BEGIN Listed records
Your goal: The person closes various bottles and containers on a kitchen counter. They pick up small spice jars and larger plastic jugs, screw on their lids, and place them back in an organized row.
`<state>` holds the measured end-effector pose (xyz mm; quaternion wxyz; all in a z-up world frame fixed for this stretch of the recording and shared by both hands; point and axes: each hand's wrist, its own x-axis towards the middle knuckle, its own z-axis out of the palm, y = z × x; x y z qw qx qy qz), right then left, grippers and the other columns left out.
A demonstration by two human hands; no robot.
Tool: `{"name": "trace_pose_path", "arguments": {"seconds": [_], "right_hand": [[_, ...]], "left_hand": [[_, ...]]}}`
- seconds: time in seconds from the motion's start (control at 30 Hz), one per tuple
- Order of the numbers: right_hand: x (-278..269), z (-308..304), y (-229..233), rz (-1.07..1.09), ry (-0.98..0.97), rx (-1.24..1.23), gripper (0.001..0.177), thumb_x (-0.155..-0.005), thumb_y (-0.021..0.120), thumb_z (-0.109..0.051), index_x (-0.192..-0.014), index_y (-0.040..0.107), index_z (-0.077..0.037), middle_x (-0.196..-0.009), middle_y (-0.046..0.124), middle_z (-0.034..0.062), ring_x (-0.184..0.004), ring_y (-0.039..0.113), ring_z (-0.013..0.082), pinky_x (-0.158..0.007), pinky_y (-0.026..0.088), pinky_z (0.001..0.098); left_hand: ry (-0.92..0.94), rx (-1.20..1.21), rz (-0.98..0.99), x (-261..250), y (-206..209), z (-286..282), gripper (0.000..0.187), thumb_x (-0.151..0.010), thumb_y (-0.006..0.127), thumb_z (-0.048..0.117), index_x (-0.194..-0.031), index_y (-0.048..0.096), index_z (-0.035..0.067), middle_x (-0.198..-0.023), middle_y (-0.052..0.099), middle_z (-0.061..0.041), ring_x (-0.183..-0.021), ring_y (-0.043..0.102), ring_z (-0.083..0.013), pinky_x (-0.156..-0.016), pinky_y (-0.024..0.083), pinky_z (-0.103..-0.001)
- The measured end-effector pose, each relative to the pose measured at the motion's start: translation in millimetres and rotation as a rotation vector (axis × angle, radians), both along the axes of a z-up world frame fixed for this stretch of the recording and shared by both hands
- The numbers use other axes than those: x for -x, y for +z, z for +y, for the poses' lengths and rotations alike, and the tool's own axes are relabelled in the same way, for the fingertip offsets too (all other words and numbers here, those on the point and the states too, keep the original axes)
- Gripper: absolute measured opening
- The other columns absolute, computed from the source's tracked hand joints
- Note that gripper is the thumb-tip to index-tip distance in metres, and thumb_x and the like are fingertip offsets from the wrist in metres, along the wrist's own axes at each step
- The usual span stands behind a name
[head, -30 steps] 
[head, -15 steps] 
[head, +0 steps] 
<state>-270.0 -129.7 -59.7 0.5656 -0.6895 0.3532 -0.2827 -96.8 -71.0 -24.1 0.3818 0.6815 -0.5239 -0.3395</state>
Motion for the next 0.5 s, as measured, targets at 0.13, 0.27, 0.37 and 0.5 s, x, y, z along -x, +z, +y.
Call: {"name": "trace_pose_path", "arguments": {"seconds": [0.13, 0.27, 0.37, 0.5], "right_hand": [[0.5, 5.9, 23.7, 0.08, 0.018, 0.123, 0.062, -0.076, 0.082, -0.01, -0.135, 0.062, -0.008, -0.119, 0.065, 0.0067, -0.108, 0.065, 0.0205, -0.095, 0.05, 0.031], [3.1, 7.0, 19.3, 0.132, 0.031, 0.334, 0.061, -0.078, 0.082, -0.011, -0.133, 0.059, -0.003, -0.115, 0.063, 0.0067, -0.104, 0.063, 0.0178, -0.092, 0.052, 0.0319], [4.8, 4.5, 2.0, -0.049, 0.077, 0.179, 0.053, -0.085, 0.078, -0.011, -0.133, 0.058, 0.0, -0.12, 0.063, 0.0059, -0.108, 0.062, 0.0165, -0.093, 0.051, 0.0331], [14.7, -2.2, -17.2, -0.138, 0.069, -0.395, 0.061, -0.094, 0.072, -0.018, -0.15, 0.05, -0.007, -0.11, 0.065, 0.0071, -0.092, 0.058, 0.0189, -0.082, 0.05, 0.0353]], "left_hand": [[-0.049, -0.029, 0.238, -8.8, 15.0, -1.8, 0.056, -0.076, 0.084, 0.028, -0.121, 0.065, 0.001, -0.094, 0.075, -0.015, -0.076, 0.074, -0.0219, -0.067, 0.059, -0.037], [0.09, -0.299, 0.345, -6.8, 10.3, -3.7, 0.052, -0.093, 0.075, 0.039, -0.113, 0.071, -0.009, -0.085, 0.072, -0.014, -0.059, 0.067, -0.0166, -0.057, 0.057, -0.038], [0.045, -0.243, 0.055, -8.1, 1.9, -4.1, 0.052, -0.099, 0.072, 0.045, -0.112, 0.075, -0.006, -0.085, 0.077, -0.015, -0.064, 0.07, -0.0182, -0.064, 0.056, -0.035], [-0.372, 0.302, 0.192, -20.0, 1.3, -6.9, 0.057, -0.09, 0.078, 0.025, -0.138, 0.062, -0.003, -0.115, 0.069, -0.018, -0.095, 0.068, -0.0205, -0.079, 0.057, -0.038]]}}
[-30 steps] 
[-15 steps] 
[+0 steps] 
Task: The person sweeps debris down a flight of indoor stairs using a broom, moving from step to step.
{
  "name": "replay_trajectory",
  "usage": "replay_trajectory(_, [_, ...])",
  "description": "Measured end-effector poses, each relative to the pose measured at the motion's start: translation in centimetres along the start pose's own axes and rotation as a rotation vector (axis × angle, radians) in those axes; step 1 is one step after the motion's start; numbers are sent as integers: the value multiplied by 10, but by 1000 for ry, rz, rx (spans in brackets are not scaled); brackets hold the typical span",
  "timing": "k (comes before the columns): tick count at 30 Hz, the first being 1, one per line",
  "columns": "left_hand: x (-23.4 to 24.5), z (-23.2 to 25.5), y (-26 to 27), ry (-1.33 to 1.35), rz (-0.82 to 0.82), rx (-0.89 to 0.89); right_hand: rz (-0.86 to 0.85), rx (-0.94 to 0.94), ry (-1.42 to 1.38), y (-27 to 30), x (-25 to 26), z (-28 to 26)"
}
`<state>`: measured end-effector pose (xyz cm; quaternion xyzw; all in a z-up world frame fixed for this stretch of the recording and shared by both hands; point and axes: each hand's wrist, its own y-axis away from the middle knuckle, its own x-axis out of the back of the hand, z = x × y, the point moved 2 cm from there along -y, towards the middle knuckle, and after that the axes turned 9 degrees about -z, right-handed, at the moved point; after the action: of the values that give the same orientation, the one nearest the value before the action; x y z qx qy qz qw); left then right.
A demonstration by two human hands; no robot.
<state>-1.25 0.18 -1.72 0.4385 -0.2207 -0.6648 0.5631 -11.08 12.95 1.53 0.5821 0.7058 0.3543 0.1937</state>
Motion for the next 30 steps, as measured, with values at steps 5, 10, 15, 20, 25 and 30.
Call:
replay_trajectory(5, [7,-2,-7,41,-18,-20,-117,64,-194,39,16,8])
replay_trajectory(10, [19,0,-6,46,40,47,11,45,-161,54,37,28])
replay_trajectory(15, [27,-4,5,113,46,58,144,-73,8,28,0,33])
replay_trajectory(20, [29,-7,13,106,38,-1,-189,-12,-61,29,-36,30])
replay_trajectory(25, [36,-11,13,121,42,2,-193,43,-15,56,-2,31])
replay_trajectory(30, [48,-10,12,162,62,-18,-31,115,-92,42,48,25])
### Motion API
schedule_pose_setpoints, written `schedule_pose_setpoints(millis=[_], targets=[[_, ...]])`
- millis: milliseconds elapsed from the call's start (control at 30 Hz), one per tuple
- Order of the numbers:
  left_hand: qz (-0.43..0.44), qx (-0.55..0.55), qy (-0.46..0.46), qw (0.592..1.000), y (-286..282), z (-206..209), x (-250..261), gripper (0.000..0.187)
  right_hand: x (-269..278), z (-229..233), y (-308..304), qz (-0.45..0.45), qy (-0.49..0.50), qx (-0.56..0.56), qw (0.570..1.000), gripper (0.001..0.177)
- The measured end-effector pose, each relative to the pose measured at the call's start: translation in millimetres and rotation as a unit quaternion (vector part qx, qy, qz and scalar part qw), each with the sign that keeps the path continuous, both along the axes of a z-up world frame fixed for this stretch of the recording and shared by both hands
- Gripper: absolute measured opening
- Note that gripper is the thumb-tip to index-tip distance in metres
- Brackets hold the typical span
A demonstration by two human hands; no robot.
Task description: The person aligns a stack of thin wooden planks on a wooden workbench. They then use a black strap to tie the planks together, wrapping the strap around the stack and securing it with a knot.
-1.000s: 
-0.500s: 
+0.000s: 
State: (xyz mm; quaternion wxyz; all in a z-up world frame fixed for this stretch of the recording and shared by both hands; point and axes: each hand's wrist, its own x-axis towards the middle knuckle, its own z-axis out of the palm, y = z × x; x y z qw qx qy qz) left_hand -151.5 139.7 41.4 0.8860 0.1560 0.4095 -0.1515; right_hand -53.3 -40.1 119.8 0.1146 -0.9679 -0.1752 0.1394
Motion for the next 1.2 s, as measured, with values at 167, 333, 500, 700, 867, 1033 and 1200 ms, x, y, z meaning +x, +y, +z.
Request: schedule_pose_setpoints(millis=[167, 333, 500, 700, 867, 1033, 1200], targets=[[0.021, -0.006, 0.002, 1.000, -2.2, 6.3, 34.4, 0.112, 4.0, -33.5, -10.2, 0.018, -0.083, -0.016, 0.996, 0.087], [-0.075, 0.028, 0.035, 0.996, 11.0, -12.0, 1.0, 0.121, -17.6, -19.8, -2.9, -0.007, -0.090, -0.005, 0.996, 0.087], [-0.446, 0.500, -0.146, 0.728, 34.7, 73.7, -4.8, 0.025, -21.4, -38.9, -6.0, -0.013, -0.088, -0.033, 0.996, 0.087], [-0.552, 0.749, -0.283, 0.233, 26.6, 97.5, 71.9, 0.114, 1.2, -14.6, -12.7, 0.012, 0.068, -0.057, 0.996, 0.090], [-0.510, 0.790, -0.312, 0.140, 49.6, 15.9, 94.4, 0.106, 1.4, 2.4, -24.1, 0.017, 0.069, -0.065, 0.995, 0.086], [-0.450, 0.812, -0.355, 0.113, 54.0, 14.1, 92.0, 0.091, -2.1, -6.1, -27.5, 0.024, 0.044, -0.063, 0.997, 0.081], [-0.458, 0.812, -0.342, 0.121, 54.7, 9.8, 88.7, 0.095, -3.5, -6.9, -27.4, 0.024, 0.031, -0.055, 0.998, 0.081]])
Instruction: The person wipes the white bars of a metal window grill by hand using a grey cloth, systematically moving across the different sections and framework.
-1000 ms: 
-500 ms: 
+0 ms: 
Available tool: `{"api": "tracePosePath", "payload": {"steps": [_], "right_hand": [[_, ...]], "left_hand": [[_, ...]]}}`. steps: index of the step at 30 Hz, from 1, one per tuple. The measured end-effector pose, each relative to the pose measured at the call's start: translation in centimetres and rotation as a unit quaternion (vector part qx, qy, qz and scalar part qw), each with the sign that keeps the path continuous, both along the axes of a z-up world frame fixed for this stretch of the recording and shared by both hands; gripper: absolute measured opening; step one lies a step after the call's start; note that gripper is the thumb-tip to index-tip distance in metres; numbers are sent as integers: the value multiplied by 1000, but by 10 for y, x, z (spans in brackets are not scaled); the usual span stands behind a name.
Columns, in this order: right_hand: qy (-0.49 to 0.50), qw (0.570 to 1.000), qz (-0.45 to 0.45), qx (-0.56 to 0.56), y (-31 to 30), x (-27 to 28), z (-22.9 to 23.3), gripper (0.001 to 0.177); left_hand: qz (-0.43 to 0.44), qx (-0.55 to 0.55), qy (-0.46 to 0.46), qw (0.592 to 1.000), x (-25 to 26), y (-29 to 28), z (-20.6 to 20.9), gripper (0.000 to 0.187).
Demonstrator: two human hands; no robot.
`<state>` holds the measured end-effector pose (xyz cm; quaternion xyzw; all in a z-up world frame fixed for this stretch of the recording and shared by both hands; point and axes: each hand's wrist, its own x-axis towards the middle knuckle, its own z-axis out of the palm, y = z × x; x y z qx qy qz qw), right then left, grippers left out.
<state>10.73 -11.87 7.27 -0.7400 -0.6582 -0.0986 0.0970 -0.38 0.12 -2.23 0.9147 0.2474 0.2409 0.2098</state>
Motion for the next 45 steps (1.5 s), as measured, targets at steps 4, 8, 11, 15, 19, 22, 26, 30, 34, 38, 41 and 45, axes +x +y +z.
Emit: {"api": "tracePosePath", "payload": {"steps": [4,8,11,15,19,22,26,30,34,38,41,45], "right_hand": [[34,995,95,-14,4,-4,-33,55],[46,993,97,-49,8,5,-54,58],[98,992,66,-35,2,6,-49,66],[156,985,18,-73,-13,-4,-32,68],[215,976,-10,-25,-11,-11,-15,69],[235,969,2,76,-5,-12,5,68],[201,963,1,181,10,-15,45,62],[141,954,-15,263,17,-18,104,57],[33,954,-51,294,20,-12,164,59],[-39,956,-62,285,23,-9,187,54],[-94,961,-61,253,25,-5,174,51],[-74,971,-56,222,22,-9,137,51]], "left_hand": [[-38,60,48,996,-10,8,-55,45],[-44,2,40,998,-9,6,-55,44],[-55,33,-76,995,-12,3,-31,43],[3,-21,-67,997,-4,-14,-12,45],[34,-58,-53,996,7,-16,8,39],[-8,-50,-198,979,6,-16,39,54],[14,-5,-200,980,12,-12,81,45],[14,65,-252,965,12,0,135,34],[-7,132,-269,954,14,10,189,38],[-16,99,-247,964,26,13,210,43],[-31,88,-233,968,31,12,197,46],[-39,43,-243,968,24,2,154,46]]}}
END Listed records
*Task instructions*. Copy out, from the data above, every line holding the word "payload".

*Written solution*.
Available tool: `{"api": "tracePosePath", "payload": {"steps": [_], "right_hand": [[_, ...]], "left_hand": [[_, ...]]}}`. steps: index of the step at 30 Hz, from 1, one per tuple. The measured end-effector pose, each relative to the pose measured at the call's start: translation in centimetres and rotation as a unit quaternion (vector part qx, qy, qz and scalar part qw), each with the sign that keeps the path continuous, both along the axes of a z-up world frame fixed for this stretch of the recording and shared by both hands; gripper: absolute measured opening; step one lies a step after the call's start; note that gripper is the thumb-tip to index-tip distance in metres; numbers are sent as integers: the value multiplied by 1000, but by 10 for y, x, z (spans in brackets are not scaled); the usual span stands behind a name.
Emit: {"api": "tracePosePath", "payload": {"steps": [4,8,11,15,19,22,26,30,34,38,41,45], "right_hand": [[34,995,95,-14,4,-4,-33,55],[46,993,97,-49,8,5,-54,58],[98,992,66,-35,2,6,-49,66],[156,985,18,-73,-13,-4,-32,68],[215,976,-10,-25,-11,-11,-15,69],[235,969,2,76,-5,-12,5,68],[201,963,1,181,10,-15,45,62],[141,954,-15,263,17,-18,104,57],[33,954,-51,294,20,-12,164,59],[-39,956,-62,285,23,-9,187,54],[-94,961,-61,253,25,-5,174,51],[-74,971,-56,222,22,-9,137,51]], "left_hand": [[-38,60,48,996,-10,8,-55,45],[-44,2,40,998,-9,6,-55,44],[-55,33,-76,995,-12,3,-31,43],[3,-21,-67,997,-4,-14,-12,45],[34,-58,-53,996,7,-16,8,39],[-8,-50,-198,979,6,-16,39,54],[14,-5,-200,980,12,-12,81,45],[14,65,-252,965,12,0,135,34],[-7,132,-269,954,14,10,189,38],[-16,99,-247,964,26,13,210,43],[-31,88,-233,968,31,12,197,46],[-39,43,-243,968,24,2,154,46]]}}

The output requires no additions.